M. [S] [B] était bénéficiaire d’un droit de préemption prioritaire mais ne disposait pas des fonds nécessaires à l’acquisition des droits de ses coïndivisaires.
Il a trouvé des partenaires en les personnes de M. [U] [V], de M.[Q] [U] et en celle de la société TIT (Transactions Immobilières Thononaises).
C’est dans ces circonstances que M. [S] [B] ou tout substitut, a conclu, suivant acte sous seing privé du 25 octobre 2004, intitulé “Protocole”, avec M. [U] [V] ou tout substitut, M. [Q] [U] ou tout substitut, la SARL T.I.T, représentée par son gérant M.[M] [M], son gérant, aux termes duquel ils ont décidé de constituer ensemble une SARL dénommée SARL Lauzenette, aux fins d’acquérir les 5/6èmes de l’ensemble immobilier situé sur les communes de Thonon les Bains et [Localité 2], pour l’exploiter une fois acquis, en carrière après autorisation, et/ou réaliser une opération immobilière sur les 6/6èmes.
Il était précisé dans l’acte que :
– M. [S] [B] n’est pas vendeur de ses droits indivis,
– ses coïndivisaires MM. [T] et [K] [B] ont signé une promesse de vente de leurs droits indivis (représentant les 2/6èmes de la propriété) au profit d’un tiers,
– M. [S] [B] bénéficie d’un droit de préemption prioritaire,
– pour lui permettre de préempter et de payer les droits indivis des co-indivisaires représentant les 5/6èmes de la propriété, MM. [V], [U] et [M] mettent à sa disposition les fonds nécessaires, soit 860 000 euros et 40 000 euros pour les frais de notaire et divers, moyennant un taux d’intérêt à convenir,
– au fur et à mesure de l’acquisition des droits indivis, M. [S] [B] signera un compromis de vente des droits acquis avec la SARL Lauzenette,
– le prix de vente fixé sera de 900 000 euros et la signature chez le notaire se fera dans un délai de dix ans à compter des présentes, sauf prorogation fixée d’un commun accord ,
– le 1/6ème qui restera sa propriété fera l’objet d’accords spécifiques, tant pour la vente que pour la location,
– les résultats de la société d’exploitation serviront en priorité à rembourser les fonds mis à disposition, augmentés des intérêts.
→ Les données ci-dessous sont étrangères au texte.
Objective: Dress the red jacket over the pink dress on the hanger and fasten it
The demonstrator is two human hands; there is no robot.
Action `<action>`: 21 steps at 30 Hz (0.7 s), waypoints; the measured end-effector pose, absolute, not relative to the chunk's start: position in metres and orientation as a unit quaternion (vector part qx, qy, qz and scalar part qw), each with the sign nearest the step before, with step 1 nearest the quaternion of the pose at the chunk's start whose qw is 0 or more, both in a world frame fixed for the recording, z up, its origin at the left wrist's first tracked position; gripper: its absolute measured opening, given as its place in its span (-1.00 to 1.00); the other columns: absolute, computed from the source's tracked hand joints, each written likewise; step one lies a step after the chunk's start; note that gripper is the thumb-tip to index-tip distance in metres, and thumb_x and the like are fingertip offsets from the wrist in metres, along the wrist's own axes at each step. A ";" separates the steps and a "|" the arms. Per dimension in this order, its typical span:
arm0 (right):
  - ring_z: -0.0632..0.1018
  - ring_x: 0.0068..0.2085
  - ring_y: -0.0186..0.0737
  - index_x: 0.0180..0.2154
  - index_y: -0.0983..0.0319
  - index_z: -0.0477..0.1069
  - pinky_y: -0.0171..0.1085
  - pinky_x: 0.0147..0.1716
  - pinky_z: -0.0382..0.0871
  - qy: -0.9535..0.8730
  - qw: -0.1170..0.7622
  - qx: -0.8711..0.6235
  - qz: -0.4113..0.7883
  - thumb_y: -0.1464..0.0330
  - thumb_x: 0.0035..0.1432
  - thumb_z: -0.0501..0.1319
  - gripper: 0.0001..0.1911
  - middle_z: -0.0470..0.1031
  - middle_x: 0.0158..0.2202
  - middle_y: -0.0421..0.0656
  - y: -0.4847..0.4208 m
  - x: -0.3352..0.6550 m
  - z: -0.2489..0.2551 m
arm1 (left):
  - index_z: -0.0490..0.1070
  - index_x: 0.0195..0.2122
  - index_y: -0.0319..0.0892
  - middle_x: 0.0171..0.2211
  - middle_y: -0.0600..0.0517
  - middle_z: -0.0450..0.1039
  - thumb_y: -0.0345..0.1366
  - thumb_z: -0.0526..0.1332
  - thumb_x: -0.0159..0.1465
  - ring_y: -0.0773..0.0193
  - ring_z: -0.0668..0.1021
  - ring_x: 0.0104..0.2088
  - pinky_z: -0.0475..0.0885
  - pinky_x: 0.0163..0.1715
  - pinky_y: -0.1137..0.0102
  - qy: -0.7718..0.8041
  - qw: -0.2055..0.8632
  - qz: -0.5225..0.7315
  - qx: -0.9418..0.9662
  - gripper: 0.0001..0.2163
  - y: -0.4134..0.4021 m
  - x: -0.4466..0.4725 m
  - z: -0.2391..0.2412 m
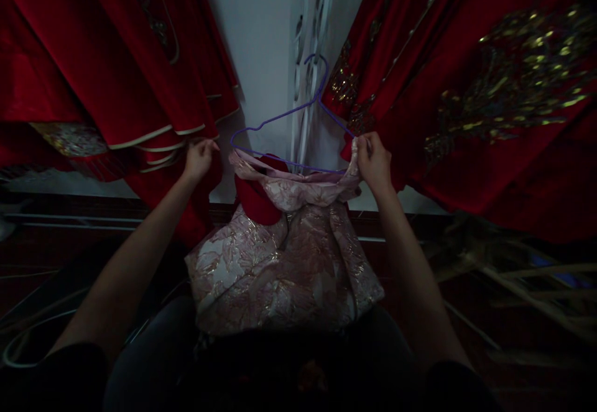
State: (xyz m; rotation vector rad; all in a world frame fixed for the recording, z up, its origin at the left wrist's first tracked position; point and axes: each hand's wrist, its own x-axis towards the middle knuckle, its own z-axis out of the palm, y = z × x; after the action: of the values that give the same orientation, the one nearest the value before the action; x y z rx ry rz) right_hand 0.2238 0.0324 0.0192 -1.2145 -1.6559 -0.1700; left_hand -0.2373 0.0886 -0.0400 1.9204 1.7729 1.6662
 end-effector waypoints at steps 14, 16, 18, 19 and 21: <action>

M. [U] [V] s’est substitué la SARL Marele II tandis que M. [Q] [U] s’est substitué la SARL Bocca d’Oro, conformément à la faculté de substitution prévue au protocole.
Le 12 janvier 2005, M. [S] [B] a acquis une partie du tènement immobilier au moyen de la somme de 91 000 euros, prêtée par la société Marele II, ce prêt ayant été constaté par acte authentique passé devant Me [F] [W], notaire associé à [Localité 3] .
Suivant acte authentique reçu par Maître [P] [D], notaire associé de la SCP [Personne physico-morale 1][I] Gruel-Jacheet, le 6 mai 2005, la SARL Marele II, ayant pour gérant M. [U] [V], a prêté à M. [S] [B] la somme de 923 850 euros en principal, sans intérêts, remboursable en une seule fois, au plus tôt le jour de la vente des biens et droits immobiliers désignés et au plus tard 2 ans au-delà de la date de régularisation de la vente soit le 31 décembre 2017.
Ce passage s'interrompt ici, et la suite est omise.